SPINAL CORD BLOOD SUPPLY REVIEW

The spinal cord arterial supply is composed of a complex network connecting multiple vessels responsible for its blood supply, such as the vertebral arteries (VA), the intercostal and lumbar arteries, and the hypogastric arteries. Biglioli et al., in an experimental study with cadavers, described the collateral pathways that contribute to spinal cord perfusion[19]. Three arteries run longitudinally along the length of the spinal cord, including one anterior spinal artery (ASA) and two posterior spinal arteries (PSA). The anterior spinal artery originates by the level of the foramen magnum and is responsible for the irrigation of the two anterior thirds of the spinal cord. The two posterior spinal arteries (PSA) originate either from the vertebral arteries or posterior inferior cerebellar arteries[20]. The spinal arteries are primarily fed by the subclavian and vertebral arteries in the cervical segment of the spine.
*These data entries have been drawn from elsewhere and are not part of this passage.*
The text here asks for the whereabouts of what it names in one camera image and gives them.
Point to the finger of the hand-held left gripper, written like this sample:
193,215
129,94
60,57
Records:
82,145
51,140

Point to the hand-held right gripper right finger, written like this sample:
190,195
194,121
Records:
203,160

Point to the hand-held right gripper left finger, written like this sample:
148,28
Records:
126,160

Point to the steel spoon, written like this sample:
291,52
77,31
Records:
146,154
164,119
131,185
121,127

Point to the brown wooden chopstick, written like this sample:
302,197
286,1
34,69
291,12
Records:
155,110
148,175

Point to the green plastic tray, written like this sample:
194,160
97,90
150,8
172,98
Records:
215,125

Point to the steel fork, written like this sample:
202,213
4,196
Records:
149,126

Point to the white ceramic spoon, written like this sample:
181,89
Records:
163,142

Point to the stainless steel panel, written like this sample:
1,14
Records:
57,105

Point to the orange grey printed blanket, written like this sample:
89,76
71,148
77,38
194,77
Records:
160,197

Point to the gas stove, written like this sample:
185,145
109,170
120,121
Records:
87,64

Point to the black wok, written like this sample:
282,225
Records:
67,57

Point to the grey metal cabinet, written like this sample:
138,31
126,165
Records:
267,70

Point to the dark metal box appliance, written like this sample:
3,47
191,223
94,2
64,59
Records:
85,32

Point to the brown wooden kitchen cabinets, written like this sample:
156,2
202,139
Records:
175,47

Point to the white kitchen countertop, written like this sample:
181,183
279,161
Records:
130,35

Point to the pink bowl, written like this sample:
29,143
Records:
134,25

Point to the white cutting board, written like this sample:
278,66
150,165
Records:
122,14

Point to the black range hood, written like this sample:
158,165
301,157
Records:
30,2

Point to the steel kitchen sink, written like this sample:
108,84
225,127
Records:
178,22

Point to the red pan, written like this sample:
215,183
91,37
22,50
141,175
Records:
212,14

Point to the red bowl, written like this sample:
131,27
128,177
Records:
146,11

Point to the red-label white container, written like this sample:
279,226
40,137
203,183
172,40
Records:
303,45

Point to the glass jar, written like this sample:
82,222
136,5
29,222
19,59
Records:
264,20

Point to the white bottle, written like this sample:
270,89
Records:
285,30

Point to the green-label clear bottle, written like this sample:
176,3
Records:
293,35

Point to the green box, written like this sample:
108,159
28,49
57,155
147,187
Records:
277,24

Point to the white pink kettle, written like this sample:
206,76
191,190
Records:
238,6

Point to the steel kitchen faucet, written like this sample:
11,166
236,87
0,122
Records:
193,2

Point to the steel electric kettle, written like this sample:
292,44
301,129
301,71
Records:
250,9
Segmental arteries in the thoracic and lumbar regions provide additional blood supply to the spinal arteries[21], and the Adamkiewicz artery, which is the largest anterior segmental vessel, branching off the left side of the distal thoracic or proximal abdominal aorta between T8 and L2 in 75% of people. The primary blood flow supply for the distal spinal cord and cauda equina comes from the hypogastric arteries and their branches[22]. The pial network, which covers the entirety of the spinal cord, allows communication between the anterior and posterior spinal arteries[23].
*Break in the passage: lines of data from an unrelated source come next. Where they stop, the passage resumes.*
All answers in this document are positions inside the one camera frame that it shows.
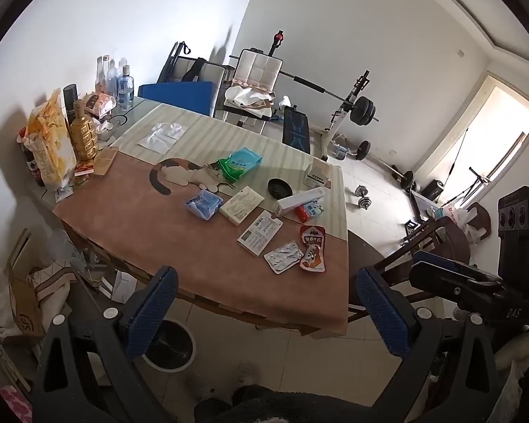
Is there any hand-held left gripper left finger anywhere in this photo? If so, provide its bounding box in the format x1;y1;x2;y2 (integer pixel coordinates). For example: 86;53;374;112
30;265;179;423

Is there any small dumbbell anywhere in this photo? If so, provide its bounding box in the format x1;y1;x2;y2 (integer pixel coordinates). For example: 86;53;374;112
355;185;374;210

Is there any black box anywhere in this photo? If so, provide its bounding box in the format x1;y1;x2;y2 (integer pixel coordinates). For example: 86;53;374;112
421;179;444;203

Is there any white padded chair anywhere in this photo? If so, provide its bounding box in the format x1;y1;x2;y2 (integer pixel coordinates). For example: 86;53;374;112
223;48;283;135

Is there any white box with buttons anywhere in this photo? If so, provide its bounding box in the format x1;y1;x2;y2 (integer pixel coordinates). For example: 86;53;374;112
303;161;333;189

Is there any cream box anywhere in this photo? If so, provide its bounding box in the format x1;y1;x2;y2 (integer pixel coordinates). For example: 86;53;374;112
219;186;265;226

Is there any white paper box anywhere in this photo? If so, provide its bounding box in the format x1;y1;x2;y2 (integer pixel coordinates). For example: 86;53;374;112
111;269;137;302

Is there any blue chair back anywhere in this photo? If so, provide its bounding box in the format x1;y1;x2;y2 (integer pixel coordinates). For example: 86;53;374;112
138;81;213;117

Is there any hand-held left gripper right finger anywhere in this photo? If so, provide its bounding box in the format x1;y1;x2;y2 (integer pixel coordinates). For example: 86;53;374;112
355;265;501;423

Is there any brown paper card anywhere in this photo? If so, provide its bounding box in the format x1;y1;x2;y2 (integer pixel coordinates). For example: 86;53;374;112
92;146;121;177

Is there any white rimmed trash bin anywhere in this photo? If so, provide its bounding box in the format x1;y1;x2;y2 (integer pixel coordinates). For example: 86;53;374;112
143;319;197;371

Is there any barbell with small plates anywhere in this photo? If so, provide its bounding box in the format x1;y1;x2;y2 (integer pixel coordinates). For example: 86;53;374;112
356;140;418;191

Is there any green and blue packet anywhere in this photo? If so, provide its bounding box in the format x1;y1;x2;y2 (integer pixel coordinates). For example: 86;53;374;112
217;147;264;182

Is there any black folding frame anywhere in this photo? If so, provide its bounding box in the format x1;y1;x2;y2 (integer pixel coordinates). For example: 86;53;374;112
157;41;192;84

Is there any red sauce bottle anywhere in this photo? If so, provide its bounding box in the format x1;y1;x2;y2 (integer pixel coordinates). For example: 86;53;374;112
18;127;45;187

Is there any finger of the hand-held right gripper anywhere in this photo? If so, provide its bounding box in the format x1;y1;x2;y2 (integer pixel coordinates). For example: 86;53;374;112
413;250;473;275
409;263;506;301

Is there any brown snack packet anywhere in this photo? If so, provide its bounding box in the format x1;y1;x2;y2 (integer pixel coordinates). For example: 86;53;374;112
85;92;116;119

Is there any tall clear glass bottle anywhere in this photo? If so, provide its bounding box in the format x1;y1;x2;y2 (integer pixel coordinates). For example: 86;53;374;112
97;56;111;94

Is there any wooden dining table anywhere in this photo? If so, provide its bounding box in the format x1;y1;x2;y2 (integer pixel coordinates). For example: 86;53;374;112
15;94;351;339

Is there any clear bottle with blue liquid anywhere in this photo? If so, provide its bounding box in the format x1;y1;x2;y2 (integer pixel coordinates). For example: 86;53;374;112
117;65;135;111

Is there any small blue and red carton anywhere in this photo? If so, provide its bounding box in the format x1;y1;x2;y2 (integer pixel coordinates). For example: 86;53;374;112
296;202;326;223

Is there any beige chair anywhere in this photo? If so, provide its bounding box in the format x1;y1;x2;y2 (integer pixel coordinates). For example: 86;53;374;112
176;58;228;119

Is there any table with pink cloth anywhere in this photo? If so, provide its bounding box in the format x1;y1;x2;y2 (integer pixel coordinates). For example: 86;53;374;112
53;103;350;336

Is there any black round dish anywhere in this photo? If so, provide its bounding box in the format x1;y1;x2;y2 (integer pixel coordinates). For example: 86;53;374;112
267;177;296;199

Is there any red and white snack packet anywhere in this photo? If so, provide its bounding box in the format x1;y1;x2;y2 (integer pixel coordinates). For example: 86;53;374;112
300;243;326;272

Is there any black weight bench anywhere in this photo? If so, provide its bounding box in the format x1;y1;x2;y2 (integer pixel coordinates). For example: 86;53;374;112
273;105;312;156

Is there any barbell with black plates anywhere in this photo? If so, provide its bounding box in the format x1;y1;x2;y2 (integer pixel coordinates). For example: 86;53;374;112
229;55;380;128

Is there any person's right forearm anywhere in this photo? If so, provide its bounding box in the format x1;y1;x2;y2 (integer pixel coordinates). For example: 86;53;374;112
491;332;529;423

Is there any beige cloth bag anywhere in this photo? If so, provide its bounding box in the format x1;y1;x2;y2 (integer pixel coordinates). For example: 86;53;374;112
26;258;78;300

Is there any yellow snack bag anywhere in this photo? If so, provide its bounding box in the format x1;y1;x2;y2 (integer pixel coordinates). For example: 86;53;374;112
25;88;78;190

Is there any white printed leaflet card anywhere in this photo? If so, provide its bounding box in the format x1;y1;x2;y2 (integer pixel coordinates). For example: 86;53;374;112
237;210;284;255

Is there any white cloth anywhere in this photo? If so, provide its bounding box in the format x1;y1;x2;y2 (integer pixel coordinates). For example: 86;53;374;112
226;84;276;109

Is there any black bottle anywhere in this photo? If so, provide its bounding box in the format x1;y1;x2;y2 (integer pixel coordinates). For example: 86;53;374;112
62;84;79;124

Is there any grey left slipper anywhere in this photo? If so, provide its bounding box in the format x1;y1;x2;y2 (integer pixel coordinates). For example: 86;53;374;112
236;361;262;386

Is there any long white box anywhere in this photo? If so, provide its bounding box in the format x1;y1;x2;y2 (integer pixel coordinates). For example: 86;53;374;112
275;186;329;217

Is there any white barbell rack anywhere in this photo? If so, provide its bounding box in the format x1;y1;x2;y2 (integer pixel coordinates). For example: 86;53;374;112
321;70;372;162

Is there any cardboard box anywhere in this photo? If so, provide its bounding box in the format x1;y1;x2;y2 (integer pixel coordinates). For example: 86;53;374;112
6;264;45;340

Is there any gold textured bottle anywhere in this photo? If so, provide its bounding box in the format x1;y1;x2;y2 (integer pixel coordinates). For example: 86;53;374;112
69;100;99;162

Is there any crumpled white plastic bag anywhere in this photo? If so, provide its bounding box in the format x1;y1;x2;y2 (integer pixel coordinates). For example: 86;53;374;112
450;205;490;243

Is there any blue tissue packet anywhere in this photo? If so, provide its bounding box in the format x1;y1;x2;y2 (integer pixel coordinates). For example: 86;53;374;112
184;190;223;220

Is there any silver blister pack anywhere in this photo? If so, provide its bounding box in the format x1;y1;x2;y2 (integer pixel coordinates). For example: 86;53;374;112
263;240;304;275

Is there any pink patterned pack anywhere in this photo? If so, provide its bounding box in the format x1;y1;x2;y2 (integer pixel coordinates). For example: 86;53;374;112
0;385;34;423
More recently, Griepp et al. introduced the collateral network concept, which encompasses the existence of an extensive network of arteries that supply blood to the cord and paraspinal muscles, presenting the unique capability of adapting if faced with interruption[24]. It has been demonstrated that after interruption of segmental arteries[24], an early vasodilation of the ASA is observed, followed by a definitive increment in the size and density of small arterioles associated with modifications in the direction of the blood flow. This later enables blood flow in a cranial or caudal direction from the hypogastric or subclavian arteries as needed. Finally, the concept of vascular territories organizes the spinal cord perfusion in four arterial supply territories: cervical arteries (fed mainly by the subclavian and vertebral arteries), intercostal arteries, lumbar arteries, and hypogastric arteries[25]. These territories can communicate through the aforementioned massive collateral network in the occasion of segmental artery occlusion.
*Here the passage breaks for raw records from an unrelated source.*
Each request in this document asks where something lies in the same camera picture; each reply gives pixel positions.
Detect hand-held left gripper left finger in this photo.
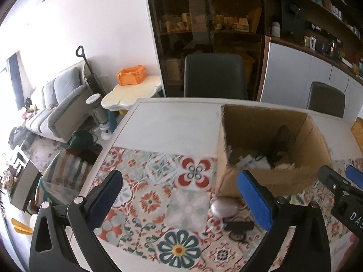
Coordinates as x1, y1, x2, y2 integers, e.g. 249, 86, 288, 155
30, 170, 124, 272

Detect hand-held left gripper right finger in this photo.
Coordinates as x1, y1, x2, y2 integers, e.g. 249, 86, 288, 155
237, 170, 332, 272

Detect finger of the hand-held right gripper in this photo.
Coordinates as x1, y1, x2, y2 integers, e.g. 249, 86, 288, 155
318, 165, 363, 202
345, 165, 363, 189

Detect silver oval mouse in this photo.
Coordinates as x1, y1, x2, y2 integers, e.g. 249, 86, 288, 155
209, 197, 239, 220

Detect black power adapter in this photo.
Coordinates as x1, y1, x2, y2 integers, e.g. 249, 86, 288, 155
221, 220, 255, 243

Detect brown cardboard box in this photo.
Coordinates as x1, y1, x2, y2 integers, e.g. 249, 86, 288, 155
216, 104, 333, 198

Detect woven wicker basket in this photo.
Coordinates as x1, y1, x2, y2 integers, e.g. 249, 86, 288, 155
351, 117, 363, 146

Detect striped chair cushion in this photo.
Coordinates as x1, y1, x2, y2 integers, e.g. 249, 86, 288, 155
36, 150, 95, 208

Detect green cloth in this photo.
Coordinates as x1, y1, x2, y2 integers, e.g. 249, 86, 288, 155
66, 130, 103, 155

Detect patterned floral table mat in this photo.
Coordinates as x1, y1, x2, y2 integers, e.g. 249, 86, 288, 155
93, 146, 363, 272

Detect dark grey dining chair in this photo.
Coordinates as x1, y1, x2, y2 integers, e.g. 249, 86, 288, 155
306, 81, 346, 119
183, 53, 248, 100

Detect dark low cabinet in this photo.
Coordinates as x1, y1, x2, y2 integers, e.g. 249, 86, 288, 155
10, 163, 42, 211

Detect yellow plastic object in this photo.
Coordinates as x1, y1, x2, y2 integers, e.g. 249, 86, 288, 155
11, 218, 34, 235

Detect grey fabric sofa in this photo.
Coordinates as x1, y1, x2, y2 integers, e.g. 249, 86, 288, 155
25, 66, 89, 143

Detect cream flower-shaped small table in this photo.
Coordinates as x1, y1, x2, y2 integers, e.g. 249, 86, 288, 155
101, 75, 163, 112

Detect black bag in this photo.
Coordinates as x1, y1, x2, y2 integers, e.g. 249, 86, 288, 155
8, 127, 28, 148

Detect white lower cabinet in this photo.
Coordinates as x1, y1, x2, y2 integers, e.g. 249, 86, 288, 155
259, 38, 363, 120

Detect soft toys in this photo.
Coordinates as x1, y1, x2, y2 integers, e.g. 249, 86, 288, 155
22, 97, 38, 120

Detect upright stick vacuum cleaner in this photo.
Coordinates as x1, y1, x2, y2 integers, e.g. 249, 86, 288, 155
76, 45, 107, 96

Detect orange plastic crate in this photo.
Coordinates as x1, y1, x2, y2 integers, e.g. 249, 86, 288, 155
115, 65, 146, 86

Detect blue window curtain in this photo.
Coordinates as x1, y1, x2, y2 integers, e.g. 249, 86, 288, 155
7, 52, 25, 112

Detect dark glass display cabinet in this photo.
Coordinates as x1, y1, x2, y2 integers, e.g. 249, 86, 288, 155
143, 0, 267, 100

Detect wooden wall shelf unit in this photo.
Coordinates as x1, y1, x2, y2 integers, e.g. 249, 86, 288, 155
262, 0, 363, 86

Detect black wall coffee machine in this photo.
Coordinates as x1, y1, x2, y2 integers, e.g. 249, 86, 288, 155
281, 0, 306, 36
PATHOPHYSIOLOGY & CLINICAL/SURGICAL RISK FACTORS FOR SCI IN THE CONTEXT OF AORTIC SURGERY

In the past, interruption of the artery of Adamkiewicz was considered the primary cause of SCI after aortic surgery. This theory has become less popular with the emergence of the collateral network concept. Other causes implicated in the multifactorial genesis of SCI have been extensively analyzed in literature [Table 2]. Regardless of the type of aortic repair performed, the collateral network initiates the compensatory mechanisms after the interruption of the feeding arteries to the spinal cord occurs, so the collateral supply can adapt to the loss of feeding segmental vessels. When this mechanism is insufficient, SCI can occur.

Table 2

Main risk factors that contribute to the pathophysiology of SCI in the context of thoracic and thoracoabdominal aneurysms surgery

Demographics: age above 70 years, renal function impairment, hypertension, chronic obstructive pulmonary disease, and diabetes mellitus[26,27]
Aortic cross-clamping and unclamping: produces hypertension proximal to the clamp, increased central venous pressure, and distal hypotension, which combined, produce spinal cord ischemia[28,29]. Prolonged cross-clamping[30] increases the risk of SCI even more
Other surgical risk factors: Extent II TAAA[27], emergent presentation with a ruptured aneurysm, presence of dissection[30], prior or concomitant AAA surgery, the extension of the aortic repair, excessive intraoperative blood loss, long duration of the procedure, and coverage of the subclavian and hypogastric arteries, especially if more than two vascular independent territories will be compromised[31]
Extensive aortic coverage in endovascular procedures: Produces obliteration of multiple segmental arteries[31], which is specifically concerning during endovascular repair because intercostals cannot be surgically reimplanted[32,33]
Perioperative hypotension[34-36]: with mean arterial pressure < 70 mmHg
Presence of lower density mural thrombus/plaque in the descending thoracic aorta: risk factor for microembolism[37]
Atheroemboli[38]
occlusion of spinal cord feeding vessels with air[39]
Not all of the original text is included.